* Work to be completed: Write out the data exactly, keeping every line.

* Input for this task:
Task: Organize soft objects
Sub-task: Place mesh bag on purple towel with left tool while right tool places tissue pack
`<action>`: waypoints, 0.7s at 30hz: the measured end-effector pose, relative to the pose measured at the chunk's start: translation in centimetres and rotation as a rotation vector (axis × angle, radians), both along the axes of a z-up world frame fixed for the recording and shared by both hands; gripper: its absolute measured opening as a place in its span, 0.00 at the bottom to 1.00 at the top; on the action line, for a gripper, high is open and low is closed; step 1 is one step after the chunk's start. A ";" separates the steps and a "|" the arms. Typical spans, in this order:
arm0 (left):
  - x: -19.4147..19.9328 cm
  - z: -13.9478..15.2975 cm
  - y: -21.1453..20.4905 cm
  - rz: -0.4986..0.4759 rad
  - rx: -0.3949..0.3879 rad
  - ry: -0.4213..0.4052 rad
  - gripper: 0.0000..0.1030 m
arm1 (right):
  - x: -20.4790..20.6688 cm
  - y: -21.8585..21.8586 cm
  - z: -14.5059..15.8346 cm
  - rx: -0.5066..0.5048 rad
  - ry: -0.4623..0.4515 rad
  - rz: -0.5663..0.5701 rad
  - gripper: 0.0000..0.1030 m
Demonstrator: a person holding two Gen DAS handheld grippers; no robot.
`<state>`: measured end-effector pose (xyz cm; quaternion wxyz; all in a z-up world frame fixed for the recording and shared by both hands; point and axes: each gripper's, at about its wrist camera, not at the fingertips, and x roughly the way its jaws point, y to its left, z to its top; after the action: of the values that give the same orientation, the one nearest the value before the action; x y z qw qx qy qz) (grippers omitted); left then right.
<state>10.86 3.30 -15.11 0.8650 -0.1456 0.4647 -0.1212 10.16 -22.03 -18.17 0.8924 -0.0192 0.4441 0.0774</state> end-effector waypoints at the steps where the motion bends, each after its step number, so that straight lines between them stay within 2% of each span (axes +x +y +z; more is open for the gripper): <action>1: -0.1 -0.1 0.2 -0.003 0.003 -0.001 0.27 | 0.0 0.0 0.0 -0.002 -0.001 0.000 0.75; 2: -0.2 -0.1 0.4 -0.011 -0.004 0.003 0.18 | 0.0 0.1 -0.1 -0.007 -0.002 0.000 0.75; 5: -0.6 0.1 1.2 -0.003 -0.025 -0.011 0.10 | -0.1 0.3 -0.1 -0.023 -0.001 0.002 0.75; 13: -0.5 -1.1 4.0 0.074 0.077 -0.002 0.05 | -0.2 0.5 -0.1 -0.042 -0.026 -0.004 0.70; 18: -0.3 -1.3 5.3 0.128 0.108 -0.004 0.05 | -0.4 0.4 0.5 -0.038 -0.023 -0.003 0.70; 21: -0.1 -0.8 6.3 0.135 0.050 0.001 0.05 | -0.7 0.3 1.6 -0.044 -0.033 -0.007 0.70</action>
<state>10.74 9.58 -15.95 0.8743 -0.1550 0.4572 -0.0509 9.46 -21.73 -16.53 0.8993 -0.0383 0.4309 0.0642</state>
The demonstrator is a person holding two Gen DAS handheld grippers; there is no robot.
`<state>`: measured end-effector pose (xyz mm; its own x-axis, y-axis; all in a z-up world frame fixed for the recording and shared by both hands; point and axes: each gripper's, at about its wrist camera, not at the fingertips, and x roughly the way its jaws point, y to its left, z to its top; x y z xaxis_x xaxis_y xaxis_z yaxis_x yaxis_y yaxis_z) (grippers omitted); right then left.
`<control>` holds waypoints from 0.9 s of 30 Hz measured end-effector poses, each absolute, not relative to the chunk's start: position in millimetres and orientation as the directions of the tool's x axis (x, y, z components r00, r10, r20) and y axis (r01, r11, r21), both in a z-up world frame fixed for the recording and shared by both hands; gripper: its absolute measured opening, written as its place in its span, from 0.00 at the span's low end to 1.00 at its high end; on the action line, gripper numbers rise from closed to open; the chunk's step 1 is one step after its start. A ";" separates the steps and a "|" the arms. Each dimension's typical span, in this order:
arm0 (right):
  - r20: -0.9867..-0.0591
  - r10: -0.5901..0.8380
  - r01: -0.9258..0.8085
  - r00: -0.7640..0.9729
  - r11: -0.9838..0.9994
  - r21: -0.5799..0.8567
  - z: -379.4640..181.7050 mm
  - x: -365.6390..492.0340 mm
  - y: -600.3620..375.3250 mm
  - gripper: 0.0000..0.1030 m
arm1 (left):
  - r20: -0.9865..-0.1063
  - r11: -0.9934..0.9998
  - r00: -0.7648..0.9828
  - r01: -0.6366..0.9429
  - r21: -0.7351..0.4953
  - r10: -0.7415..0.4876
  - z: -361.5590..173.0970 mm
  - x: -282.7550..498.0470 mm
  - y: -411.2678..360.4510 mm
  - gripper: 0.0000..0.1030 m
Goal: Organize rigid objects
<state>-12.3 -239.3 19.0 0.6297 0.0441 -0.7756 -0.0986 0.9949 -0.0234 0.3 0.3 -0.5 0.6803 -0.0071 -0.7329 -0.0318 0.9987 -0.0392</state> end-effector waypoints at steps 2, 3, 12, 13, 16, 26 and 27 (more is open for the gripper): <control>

* Written response:
Task: Organize soft objects
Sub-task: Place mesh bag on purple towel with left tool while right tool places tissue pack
`<action>`: waypoints, 0.7s at 30hz: the measured end-effector pose, relative to the pose measured at the chunk's start: translation in centimetres and rotation as a rotation vector (axis × angle, radians), both along the axes of a z-up world frame fixed for the recording and shared by both hands; gripper: its absolute measured opening as a place in its span, 0.00 at the bottom to 1.00 at the top; on the action line, for a gripper, high is open and low is closed; step 1 is one step after the chunk's start. A ";" separates the steps and a "|" the arms. Typical spans, in this order:
arm0 (left):
  - x: -19.4147..19.9328 cm
  - z: -13.9478..15.2975 cm
  - y: -21.1453..20.4905 cm
  - rz: -0.4986..0.4759 rad
  - rx: -0.3949..0.3879 rad
  - ry: -0.4213..0.4052 rad
  - gripper: 0.0000..0.1030 m
arm1 (right):
  - x: -20.4790..20.6688 cm
  - y: -21.8585..21.8586 cm
  - z: -14.5059..15.8346 cm
  - rx: -0.5066..0.5048 rad
  - ry: -0.4623..0.4515 rad
  - rz: -0.5663..0.5701 rad
  - gripper: 0.0000..0.1030 m
Demonstrator: a person holding two Gen DAS handheld grippers; no robot.
`<state>`: measured end-effector pose (xyz cm; quaternion wxyz; all in a z-up world frame fixed for the recording and shared by both hands; point and axes: each gripper's, at about its wrist camera, not at the fingertips, and x roughly the way its jaws point, y to its left, z to its top; after the action: of the values that give the same orientation, the one nearest the value before the action; x y z qw qx qy qz) (grippers omitted); left then right.
<state>10.86 3.30 -15.11 0.8650 -0.1456 0.4647 -0.1212 10.16 -22.03 -18.17 0.8924 -0.0192 0.4441 0.0774</state> end-effector waypoints at the steps where the motion bends, each after its step number, so that straight lines between them stay within 2% of each span (axes +x +y +z; more is open for the gripper): <action>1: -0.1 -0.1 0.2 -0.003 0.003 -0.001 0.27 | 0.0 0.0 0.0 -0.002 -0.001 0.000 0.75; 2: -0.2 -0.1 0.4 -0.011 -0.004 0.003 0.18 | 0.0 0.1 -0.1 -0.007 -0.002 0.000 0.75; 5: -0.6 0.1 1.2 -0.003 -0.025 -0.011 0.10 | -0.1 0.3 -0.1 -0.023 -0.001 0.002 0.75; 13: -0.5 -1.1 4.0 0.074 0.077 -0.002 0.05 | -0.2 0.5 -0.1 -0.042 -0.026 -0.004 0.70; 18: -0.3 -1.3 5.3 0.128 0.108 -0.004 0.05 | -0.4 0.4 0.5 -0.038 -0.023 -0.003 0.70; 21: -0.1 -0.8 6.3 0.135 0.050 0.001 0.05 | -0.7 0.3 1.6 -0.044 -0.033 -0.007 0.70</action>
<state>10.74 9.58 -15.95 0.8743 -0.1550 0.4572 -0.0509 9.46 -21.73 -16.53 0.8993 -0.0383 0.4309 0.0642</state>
The demonstrator is a person holding two Gen DAS handheld grippers; there is no robot.
`<state>`: measured end-effector pose (xyz mm; its own x-axis, y-axis; all in a z-up world frame fixed for the recording and shared by both hands; point and axes: each gripper's, at about its wrist camera, not at the fingertips, and x roughly the way its jaws point, y to its left, z to its top; x y z xaxis_x xaxis_y xaxis_z yaxis_x yaxis_y yaxis_z) (grippers omitted); right then left.
`<control>` holds waypoints from 0.9 s of 30 Hz measured end-effector poses, each absolute, not relative to the chunk's start: position in millimetres and orientation as the directions of the tool's x axis (x, y, z components r00, r10, r20) and y axis (r01, r11, r21), both in a z-up world frame fixed for the recording and shared by both hands; gripper: its absolute measured opening, written as its place in its span, from 0.00 at the span's low end to 1.00 at its high end; on the action line, gripper numbers rise from closed to open; the chunk's step 1 is one step after its start. A ";" separates the steps and a "|" the arms. Each dimension's typical span, in this order:
arm0 (right):
  - r20: -0.9867..-0.0591
  - r10: -0.5901..0.8380
  - r01: -0.9258..0.8085
  - r00: -0.7640..0.9729
  - r11: -0.9838..0.9994
  - r21: -0.5799..0.8567
  - z: -379.4640..181.7050 mm
  - x: -365.6390..492.0340 mm
  - y: -600.3620..375.3250 mm
  - gripper: 0.0000..0.1030 m
arm1 (left):
  - r20: -0.9865..-0.1063
  - r11: -0.9934..0.9998
  - r00: -0.7648..0.9828
  - r01: -0.6366..0.9429
  - r21: -0.7351..0.4953
  - r10: -0.7415..0.4876
  - z: -361.5590..173.0970 mm
  - x: -282.7550..498.0470 mm
  - y: -411.2678..360.4510 mm
  - gripper: 0.0000..0.1030 m
Goal: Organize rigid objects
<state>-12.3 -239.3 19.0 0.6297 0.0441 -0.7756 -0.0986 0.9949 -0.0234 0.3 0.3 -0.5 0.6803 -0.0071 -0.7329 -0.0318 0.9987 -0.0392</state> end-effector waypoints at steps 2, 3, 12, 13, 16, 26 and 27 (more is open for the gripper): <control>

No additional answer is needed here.